Nunca olvidaré la terrible decepción que me transmitió durante varias horas el padre Luis Quinn, en marzo de 2007, seis meses antes de morir, porque a su juicio el esfuerzo de una comunidad que había sido ejemplo de trabajo comunitario, de espíritu emprendedor, no fuese recompensada ni siquiera construyendo una carretera para sacar los productos.

Recuerdo que el sacerdote Scarboro me dijo que su organización (Asociación de Desarrollo de San José de Ocoa) había instalado más de 50 invernaderos comunitarios para personas humildes, pero la abundante producción se perdía en sus campos porque no tenían caminos ni carreteras para sacarla a los mercados del país o exportarlas.

Su voz disfónica por la impotencia ante las promesas incumplidas era apenas perceptible, mientras los barcos con importaciones innecesarias seguían llegando a los puertos dominicanos cargados con productos hortícolas, cereales y oleaginosas que se producen aquí con mucha mayor calidad.

Presidente Fernández, ministro Díaz: Ocoa produce más del 30 por ciento de los vegetales que se consumen en este país.

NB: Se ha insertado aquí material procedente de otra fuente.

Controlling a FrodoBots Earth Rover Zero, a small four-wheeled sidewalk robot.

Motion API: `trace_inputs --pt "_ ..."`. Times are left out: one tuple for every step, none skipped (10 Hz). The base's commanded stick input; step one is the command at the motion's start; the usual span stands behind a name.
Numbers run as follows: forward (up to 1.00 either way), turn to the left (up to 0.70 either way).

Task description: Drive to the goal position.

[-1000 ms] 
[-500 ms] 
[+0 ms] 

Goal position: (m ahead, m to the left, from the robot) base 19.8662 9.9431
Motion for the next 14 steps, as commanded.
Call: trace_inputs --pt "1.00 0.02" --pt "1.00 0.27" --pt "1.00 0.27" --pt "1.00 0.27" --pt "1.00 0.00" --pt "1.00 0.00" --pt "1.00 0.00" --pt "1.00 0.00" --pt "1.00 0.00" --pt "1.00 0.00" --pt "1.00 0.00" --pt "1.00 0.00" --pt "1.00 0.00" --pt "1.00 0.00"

En sus montañas nacen los ríos Nizao, Ocoa, Yuna, Mahoma, Maimón y varios afluentes del Yaque del Sur.

De esas montañas que hoy no tienen carretera ni siquiera para salir al Cruce de Ocoa (28 kilómetros) baja el agua que conduce el sistema de tuberías hacia el acueducto de Santo Domingo (seis metros cúbicos por segundo), la energía que generan las presas Jigüey, Aguacate y Valdesia, más toda la irrigación de la parte suroeste de San Cristóbal y todo el valle de Nizao y Baní.

No es posible que tantas personas se beneficien a la distancia de un recurso que pertenece casi por entero a San José de Ocoa, sin darle ni siquiera una carretera de 28 kilómetros.

"Ocoa en Pie", la organización de ocoeños en Santo Domingo que adoptó la  frenética decisión de viabilizar por su propia cuenta el tránsito cortado entre el Cruce de Ocoa y San José de Ocoa a finales del año pasado, debe movilizarse ahora para que su querido pueblo, que es el mío, no sea nuevamente un teatro de maniobras y se haga la carretera, sin pausas electoreras, ni distracciones empresariales.